▶ TASK ITEM:
Could you say how many lines below contain the word "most"? Give the number with no other text.

↓

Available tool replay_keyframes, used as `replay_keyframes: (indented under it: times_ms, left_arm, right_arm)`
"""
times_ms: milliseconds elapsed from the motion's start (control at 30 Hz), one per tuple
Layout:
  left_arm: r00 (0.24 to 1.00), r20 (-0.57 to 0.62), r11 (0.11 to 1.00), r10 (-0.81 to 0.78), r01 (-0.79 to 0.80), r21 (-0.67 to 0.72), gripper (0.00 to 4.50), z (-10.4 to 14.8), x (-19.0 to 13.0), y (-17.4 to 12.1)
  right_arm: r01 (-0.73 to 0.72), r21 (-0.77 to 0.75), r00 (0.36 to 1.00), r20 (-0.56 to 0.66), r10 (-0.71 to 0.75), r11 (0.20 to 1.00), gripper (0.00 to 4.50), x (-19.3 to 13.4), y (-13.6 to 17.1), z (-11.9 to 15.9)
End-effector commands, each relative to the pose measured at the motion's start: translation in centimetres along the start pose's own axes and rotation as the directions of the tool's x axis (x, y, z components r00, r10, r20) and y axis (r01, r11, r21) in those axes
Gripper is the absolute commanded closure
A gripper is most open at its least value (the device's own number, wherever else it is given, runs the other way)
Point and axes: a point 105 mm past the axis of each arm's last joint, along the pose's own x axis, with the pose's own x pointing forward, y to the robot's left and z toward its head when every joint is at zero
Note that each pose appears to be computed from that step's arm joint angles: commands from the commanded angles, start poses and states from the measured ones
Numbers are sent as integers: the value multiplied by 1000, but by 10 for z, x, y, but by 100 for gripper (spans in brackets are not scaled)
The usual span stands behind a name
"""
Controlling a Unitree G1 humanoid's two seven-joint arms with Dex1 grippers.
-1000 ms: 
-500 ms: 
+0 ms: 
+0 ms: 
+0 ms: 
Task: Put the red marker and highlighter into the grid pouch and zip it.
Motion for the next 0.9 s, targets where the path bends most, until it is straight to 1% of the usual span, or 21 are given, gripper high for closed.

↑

▶ OUTPUT BELOW:
2